Pipeline Interlock Conditions
In effect, for these operand interlocks, what we want is:
if the source operand of the instruction currently in the operand fetch stage of the pipe matches the destination operand of any instruction downstream in the pipe, stop the instruction fetch, address computation and operand fetch stages, and inject a bubble into the later pipeline stages, allowing them to continue operating until the interlock condition is resolved.
We need notation so we can formalize this. Recall the instruction format of our example machine:
```
	 _______ ___ ___ _______________  
	|_______|___|___|_______________|
	|   op  | r | x |     disp      |
	
```
We will refer to the contents of, for example, the r field of the interstage register leading from the instruction fetch stage to the address computation stage AC.r; similarly, OF.r refers to the r field presented to the operand fetch stage of the pipe by the address computation stage. In all cases, we will prefix the interstage register or field of a register with the short form of the name of the stage that reads the contents of that register or field.
Similarly, if a value is an output of a pipeline stage to the outside world, we will prefix that signal with the name of the stage that computes it. Thus, AC.need_register is the signal that indicates that the address computation stage needs the contents of an index register.

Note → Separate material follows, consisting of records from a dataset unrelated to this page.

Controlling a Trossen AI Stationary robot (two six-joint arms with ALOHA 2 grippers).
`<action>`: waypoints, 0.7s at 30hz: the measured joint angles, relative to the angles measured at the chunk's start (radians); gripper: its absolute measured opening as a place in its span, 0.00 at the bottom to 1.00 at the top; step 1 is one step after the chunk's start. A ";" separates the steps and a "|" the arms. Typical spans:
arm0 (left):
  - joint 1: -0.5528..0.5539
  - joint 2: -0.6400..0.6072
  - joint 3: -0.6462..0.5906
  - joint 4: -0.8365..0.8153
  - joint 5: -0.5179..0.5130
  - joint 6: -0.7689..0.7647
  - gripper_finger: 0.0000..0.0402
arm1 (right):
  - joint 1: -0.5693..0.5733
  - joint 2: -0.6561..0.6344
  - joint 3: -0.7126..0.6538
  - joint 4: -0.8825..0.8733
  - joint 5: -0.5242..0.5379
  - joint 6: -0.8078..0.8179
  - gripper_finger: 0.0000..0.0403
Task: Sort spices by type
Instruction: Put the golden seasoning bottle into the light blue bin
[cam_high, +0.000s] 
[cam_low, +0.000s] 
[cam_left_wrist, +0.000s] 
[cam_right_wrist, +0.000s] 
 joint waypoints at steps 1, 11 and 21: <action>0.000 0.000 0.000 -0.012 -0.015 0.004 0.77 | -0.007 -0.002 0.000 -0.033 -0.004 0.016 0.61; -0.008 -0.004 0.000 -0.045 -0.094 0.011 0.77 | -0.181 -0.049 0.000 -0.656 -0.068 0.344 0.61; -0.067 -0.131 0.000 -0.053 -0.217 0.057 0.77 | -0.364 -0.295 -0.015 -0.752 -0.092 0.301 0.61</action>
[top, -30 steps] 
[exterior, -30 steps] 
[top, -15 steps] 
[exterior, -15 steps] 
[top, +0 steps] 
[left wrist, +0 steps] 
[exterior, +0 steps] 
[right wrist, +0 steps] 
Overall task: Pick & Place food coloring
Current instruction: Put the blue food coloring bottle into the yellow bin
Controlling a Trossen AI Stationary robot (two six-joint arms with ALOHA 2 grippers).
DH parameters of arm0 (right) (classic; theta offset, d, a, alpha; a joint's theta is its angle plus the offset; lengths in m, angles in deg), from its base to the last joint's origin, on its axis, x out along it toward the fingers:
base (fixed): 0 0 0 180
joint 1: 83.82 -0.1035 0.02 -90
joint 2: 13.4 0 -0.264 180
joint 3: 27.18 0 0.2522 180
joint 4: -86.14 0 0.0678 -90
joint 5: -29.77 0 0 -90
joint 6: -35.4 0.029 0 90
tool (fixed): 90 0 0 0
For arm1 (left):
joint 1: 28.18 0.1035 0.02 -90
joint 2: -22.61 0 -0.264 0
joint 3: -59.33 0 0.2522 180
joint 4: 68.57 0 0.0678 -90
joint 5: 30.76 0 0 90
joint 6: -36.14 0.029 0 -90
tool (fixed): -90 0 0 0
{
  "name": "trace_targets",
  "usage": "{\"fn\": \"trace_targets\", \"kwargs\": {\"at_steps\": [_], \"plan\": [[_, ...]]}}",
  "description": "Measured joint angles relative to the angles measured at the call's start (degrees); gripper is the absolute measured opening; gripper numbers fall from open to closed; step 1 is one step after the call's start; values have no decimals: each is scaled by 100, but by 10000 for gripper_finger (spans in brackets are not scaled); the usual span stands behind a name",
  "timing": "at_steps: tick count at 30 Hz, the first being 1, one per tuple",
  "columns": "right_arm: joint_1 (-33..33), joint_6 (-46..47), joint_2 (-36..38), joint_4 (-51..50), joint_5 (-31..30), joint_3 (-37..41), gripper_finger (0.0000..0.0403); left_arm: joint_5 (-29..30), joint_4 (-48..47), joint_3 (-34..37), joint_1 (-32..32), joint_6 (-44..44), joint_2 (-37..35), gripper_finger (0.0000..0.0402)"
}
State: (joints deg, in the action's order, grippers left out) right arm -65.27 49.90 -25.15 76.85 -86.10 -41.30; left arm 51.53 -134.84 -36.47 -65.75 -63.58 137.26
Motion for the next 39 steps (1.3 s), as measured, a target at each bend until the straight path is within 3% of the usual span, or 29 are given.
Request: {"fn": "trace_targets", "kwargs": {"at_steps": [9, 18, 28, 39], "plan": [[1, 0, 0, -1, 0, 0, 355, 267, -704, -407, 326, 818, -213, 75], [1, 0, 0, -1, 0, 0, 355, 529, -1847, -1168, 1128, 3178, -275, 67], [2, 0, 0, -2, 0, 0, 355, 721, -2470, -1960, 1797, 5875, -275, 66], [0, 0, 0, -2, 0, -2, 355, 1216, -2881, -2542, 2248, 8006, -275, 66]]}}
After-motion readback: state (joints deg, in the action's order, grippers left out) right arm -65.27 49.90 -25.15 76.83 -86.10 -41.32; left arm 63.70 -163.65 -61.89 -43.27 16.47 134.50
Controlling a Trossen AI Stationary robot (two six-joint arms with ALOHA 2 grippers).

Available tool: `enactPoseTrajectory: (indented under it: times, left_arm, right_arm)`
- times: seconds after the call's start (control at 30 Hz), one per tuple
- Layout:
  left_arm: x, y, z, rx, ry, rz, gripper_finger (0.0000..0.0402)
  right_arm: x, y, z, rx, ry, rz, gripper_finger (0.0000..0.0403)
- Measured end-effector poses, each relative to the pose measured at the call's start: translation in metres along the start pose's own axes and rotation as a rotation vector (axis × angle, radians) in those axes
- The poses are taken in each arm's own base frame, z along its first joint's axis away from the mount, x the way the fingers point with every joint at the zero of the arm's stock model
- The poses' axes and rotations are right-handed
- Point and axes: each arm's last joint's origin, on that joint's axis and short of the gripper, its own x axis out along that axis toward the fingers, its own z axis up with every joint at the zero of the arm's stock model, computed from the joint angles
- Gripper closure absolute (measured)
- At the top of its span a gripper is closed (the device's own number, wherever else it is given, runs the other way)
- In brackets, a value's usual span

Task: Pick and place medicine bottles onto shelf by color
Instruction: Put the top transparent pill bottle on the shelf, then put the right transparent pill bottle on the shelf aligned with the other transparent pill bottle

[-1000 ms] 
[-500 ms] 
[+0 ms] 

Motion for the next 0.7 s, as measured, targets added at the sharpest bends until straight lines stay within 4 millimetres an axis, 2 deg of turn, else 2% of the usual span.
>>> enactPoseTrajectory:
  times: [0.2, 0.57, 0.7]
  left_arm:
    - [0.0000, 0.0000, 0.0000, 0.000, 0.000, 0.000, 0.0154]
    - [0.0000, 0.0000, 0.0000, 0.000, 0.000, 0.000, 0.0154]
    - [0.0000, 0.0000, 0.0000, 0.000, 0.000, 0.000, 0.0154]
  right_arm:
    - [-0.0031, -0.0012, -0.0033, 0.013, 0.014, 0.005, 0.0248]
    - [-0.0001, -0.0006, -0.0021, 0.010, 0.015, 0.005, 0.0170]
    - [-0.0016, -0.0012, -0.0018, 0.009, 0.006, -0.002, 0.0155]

Now, we can formalize the interlock condition that was presented informally above:
```
	if
		 OF.need_register
	     and OP.might_write_register
	     and OF.r = OP.r
	or
		 OF.need_register
	     and OS.write_register
	     and OF.r = OS.r
	or
		 OF.need_memory
	     and OP.might_write_memory
	     and OF.ea = OP.ea
	or
		 OF.need_memory
	     and OS.write_memory
	     and OF.ea = OS.ea
	then
	     interlock, blocking the IF, AC and OF stages
	
```
Here, we had to introduce new outputs from the operate stage that duplicate the write_register and write_memory outputs of the operand store stage, predicting that, when the instruction reaches that stage, one or the other write signal will be (or at least, might be) asserted.
We need another interlock condition to prevent a register from being used for indexing while a change is pending:
```
        if
                 AC.need_register
             and OF.might_write_register
             and AC.r = OF.r
        or
                 AC.need_register
             and OP.might_write_register
             and AC.r = OP.r
        or
                 AC.need_register
             and OS.write_register
             and AC.r = OS.r
        then
             interlock, blocking the IF and AC stages
        
```
We could introduce similar interlock conditions to prevent an instruction fetch from a location slated to be modified by a previous instruction, but most processors don't do this.